Action item: List each line of the data that holds the string "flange", please.
◇ ◇ ◇ ◇
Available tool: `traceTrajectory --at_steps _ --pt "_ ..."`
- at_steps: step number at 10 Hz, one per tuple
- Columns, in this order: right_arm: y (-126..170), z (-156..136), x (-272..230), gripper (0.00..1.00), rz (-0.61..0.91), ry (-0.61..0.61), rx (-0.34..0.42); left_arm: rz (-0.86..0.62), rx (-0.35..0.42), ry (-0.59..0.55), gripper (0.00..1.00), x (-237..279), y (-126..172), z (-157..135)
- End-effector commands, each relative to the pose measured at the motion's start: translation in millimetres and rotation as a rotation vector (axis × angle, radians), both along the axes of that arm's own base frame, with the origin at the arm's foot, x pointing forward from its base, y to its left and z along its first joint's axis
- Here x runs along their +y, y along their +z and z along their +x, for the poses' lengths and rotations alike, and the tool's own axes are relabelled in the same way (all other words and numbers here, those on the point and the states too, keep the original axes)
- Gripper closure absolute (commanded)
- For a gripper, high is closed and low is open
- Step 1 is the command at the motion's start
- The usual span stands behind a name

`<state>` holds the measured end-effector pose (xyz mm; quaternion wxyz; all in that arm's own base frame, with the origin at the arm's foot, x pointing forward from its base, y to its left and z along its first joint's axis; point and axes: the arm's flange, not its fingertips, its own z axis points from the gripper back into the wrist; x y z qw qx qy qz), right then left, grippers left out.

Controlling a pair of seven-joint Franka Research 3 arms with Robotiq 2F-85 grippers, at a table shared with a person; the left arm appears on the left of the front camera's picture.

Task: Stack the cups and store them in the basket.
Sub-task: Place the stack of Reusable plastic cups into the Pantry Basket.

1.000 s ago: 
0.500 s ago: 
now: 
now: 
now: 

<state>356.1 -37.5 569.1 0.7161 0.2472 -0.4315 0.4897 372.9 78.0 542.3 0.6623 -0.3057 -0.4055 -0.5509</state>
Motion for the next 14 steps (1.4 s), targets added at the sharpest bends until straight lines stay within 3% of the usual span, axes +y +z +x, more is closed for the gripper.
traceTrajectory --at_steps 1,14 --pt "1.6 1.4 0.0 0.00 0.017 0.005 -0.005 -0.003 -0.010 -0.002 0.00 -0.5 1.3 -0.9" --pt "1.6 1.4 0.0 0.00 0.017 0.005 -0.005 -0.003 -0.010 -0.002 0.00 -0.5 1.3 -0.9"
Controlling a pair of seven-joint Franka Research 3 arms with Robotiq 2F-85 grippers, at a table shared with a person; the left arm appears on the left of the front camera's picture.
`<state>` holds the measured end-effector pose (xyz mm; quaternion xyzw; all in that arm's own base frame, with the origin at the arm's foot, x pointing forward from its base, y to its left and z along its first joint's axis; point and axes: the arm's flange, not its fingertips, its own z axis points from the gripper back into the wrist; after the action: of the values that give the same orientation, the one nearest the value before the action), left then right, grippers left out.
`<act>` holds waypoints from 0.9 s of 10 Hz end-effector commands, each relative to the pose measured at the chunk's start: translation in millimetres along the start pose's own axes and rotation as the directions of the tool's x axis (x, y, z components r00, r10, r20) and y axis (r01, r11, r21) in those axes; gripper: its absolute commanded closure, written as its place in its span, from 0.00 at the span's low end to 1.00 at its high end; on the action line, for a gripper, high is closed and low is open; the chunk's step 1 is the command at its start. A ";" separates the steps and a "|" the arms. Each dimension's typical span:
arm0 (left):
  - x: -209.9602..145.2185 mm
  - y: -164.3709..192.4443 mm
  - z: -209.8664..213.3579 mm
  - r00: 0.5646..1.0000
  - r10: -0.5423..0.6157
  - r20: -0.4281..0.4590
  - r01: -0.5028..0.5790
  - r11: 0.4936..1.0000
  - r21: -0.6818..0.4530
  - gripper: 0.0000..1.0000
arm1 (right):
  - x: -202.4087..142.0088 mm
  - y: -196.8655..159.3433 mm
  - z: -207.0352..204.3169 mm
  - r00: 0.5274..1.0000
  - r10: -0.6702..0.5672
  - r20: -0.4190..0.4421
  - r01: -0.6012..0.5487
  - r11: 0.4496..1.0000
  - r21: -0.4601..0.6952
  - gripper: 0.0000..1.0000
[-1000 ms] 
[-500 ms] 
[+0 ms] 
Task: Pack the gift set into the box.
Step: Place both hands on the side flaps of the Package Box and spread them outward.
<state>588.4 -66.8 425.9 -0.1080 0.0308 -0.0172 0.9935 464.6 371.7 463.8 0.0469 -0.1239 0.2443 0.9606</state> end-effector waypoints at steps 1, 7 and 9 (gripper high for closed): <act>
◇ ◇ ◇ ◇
Output of the task:
`<state>` holds the measured end-effector pose (xyz mm; quaternion wxyz; all in that arm's own base frame, with the origin at the arm's foot, x pointing forward from its base, y to its left and z along its first joint's axis; point and axes: the arm's flange, not its fingertips, its own z axis points from the gripper back into the wrist; x y z qw qx qy qz), right then left, grippers left out.
`<state>` holds the measured end-effector pose (xyz mm; quaternion xyzw; all in that arm's own base frame, with the origin at the arm's foot, x pointing forward from its base, y to its left and z along its first joint's axis; point and axes: the arm's flange, not its fingertips, its own z axis points from the gripper back into the wrist; after the action: of the values that give the same orientation, the one nearest the value before the action), left then right, grippers left out.

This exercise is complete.